DATA EXCERPTS Start Marker

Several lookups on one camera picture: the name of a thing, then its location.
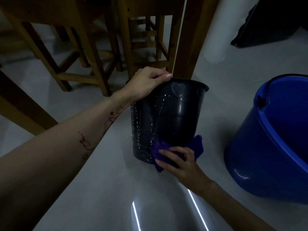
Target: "white floor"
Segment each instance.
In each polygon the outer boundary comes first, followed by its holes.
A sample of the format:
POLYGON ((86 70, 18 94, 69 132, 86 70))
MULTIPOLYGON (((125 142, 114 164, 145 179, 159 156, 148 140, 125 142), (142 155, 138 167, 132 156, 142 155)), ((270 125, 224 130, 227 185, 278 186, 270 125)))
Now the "white floor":
MULTIPOLYGON (((69 53, 69 47, 53 43, 47 46, 57 62, 69 53)), ((104 41, 99 46, 108 48, 104 41)), ((2 56, 3 72, 58 122, 105 99, 94 85, 71 83, 73 91, 62 92, 39 60, 27 52, 21 55, 18 60, 14 55, 2 56)), ((89 73, 79 62, 70 70, 89 73)), ((275 229, 307 230, 308 206, 247 193, 233 181, 223 161, 224 147, 252 107, 256 90, 283 73, 308 74, 308 32, 300 29, 286 41, 245 49, 230 45, 225 60, 217 65, 199 58, 193 79, 207 84, 210 90, 204 97, 196 131, 202 135, 205 149, 198 164, 231 196, 275 229)), ((124 86, 127 79, 126 71, 114 71, 110 78, 112 89, 124 86)), ((32 137, 0 116, 0 155, 32 137)), ((35 230, 205 229, 231 230, 206 202, 190 196, 167 172, 158 174, 152 165, 133 157, 130 112, 126 110, 35 230)))

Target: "table leg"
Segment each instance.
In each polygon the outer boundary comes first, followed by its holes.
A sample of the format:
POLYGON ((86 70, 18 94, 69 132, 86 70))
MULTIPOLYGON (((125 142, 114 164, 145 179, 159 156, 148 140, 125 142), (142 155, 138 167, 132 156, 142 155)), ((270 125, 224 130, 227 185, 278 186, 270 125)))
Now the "table leg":
POLYGON ((187 0, 173 76, 191 79, 219 0, 187 0))
POLYGON ((58 124, 2 71, 0 71, 0 115, 33 135, 39 135, 58 124))

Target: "blue bucket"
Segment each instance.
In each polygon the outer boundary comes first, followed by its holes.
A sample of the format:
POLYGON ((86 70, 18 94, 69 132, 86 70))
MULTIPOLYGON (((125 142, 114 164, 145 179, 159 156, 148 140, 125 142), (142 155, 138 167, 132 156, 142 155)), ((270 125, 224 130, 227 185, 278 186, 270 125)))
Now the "blue bucket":
POLYGON ((308 204, 308 76, 284 74, 263 84, 224 158, 249 193, 308 204))

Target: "microfiber cloth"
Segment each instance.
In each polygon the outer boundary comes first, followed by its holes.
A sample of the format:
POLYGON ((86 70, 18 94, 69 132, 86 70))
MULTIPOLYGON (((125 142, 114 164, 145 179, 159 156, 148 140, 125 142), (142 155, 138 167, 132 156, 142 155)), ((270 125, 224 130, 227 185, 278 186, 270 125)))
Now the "microfiber cloth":
MULTIPOLYGON (((164 142, 164 141, 156 141, 152 148, 151 148, 151 155, 152 158, 154 159, 159 159, 163 162, 166 162, 176 168, 179 168, 179 166, 172 160, 170 160, 168 157, 161 155, 158 150, 159 149, 164 149, 164 150, 168 150, 170 147, 172 147, 171 144, 164 142)), ((203 153, 203 146, 202 146, 202 137, 201 135, 197 135, 196 137, 194 137, 188 144, 187 146, 188 148, 192 149, 195 152, 195 160, 198 159, 198 157, 203 153)), ((184 154, 179 153, 179 152, 174 152, 176 155, 178 155, 182 160, 186 161, 184 154)), ((163 171, 164 169, 162 167, 160 167, 156 161, 154 161, 154 165, 157 169, 158 172, 163 171)))

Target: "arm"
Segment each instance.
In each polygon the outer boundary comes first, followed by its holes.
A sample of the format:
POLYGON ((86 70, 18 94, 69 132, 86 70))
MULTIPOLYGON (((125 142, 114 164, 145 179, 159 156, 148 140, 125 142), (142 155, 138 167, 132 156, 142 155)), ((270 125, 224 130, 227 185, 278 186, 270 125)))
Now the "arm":
POLYGON ((172 75, 167 73, 150 67, 140 69, 108 100, 1 157, 0 230, 32 230, 75 178, 121 112, 170 80, 172 75))
POLYGON ((227 194, 216 182, 210 180, 195 162, 193 150, 187 147, 171 147, 169 150, 160 150, 160 153, 173 160, 180 168, 155 159, 157 164, 175 175, 184 186, 208 202, 235 231, 274 230, 227 194), (171 151, 183 153, 186 161, 171 151))

DATA EXCERPTS End Marker

* _ACTIVITY_
What you return should match the material line for line, with the images removed.

* _SOLVED PROBLEM_
Several lookups on one camera picture: the name of a thing, then its location.
Target: "white floor"
Segment each instance.
In each polygon the outer boundary comes first, followed by its holes.
A sample of the format:
POLYGON ((86 70, 18 94, 69 132, 86 70))
MULTIPOLYGON (((125 142, 114 164, 145 179, 159 156, 148 140, 125 142), (142 155, 138 167, 132 156, 142 155)), ((270 125, 224 130, 227 185, 278 186, 270 125)))
Now the "white floor":
MULTIPOLYGON (((69 53, 69 47, 53 43, 47 46, 57 62, 69 53)), ((104 41, 99 46, 108 48, 104 41)), ((2 56, 3 72, 58 122, 105 99, 94 85, 71 83, 73 91, 62 92, 39 60, 27 52, 21 55, 18 60, 14 55, 2 56)), ((89 73, 79 62, 70 70, 89 73)), ((275 229, 307 230, 308 206, 247 193, 233 181, 223 161, 224 147, 252 107, 256 90, 283 73, 308 74, 308 32, 300 29, 286 41, 245 49, 230 45, 225 60, 217 65, 199 58, 193 79, 207 84, 210 90, 204 97, 196 131, 202 135, 205 149, 198 164, 231 196, 275 229)), ((124 86, 127 79, 126 71, 114 71, 110 78, 112 89, 124 86)), ((32 137, 0 116, 0 155, 32 137)), ((35 230, 205 229, 231 230, 206 202, 190 196, 167 172, 158 174, 152 165, 133 157, 130 112, 126 110, 35 230)))

Target: "table leg"
Segment each instance.
In each polygon the outer boundary comes first, followed by its holes.
A sample of the format:
POLYGON ((86 70, 18 94, 69 132, 86 70))
MULTIPOLYGON (((125 142, 114 164, 145 179, 159 156, 148 140, 125 142), (142 155, 138 167, 132 156, 142 155)), ((270 125, 224 130, 227 185, 278 186, 270 125)))
Now the "table leg":
POLYGON ((187 0, 173 76, 191 79, 219 0, 187 0))
POLYGON ((58 124, 2 71, 0 71, 0 115, 33 135, 39 135, 58 124))

Target: "blue bucket"
Segment each instance.
In each polygon the outer boundary comes first, followed by its holes.
A sample of the format:
POLYGON ((86 70, 18 94, 69 132, 86 70))
MULTIPOLYGON (((125 142, 114 164, 145 179, 159 156, 148 140, 125 142), (142 155, 138 167, 132 156, 142 155)), ((270 125, 224 130, 227 185, 278 186, 270 125)))
Now the "blue bucket":
POLYGON ((308 204, 308 76, 284 74, 263 84, 224 158, 249 193, 308 204))

Target: "microfiber cloth"
Segment each instance.
In each polygon the outer boundary comes first, followed by its holes.
A sample of the format:
POLYGON ((86 70, 18 94, 69 132, 86 70))
MULTIPOLYGON (((125 142, 114 164, 145 179, 159 156, 148 140, 125 142), (142 155, 138 167, 132 156, 142 155)), ((270 125, 224 130, 227 185, 278 186, 270 125)))
Now the "microfiber cloth":
MULTIPOLYGON (((164 142, 164 141, 156 141, 152 148, 151 148, 151 155, 152 158, 154 159, 159 159, 163 162, 166 162, 176 168, 179 168, 179 166, 172 160, 170 160, 168 157, 161 155, 158 150, 159 149, 164 149, 164 150, 168 150, 170 147, 172 147, 171 144, 164 142)), ((203 153, 203 146, 202 146, 202 137, 201 135, 197 135, 196 137, 194 137, 188 144, 187 146, 188 148, 192 149, 195 152, 195 160, 198 159, 198 157, 203 153)), ((184 154, 179 153, 179 152, 174 152, 176 155, 178 155, 182 160, 186 161, 184 154)), ((163 171, 164 169, 162 167, 160 167, 156 161, 154 161, 154 165, 157 169, 158 172, 163 171)))

Target: "arm"
Segment each instance.
In each polygon the outer boundary comes first, followed by its holes.
A sample of the format:
POLYGON ((86 70, 18 94, 69 132, 86 70))
MULTIPOLYGON (((125 142, 114 164, 145 179, 159 156, 148 140, 125 142), (142 155, 138 167, 132 156, 142 155)), ((270 125, 224 130, 227 185, 278 186, 270 125)))
Now the "arm":
POLYGON ((172 75, 167 73, 150 67, 140 69, 108 100, 1 157, 0 230, 32 230, 75 178, 121 112, 170 80, 172 75))
POLYGON ((227 194, 216 182, 210 180, 195 162, 193 150, 187 147, 171 147, 169 150, 160 150, 160 153, 173 160, 180 168, 155 159, 157 164, 175 175, 184 186, 208 202, 235 231, 274 230, 227 194), (171 151, 183 153, 186 161, 171 151))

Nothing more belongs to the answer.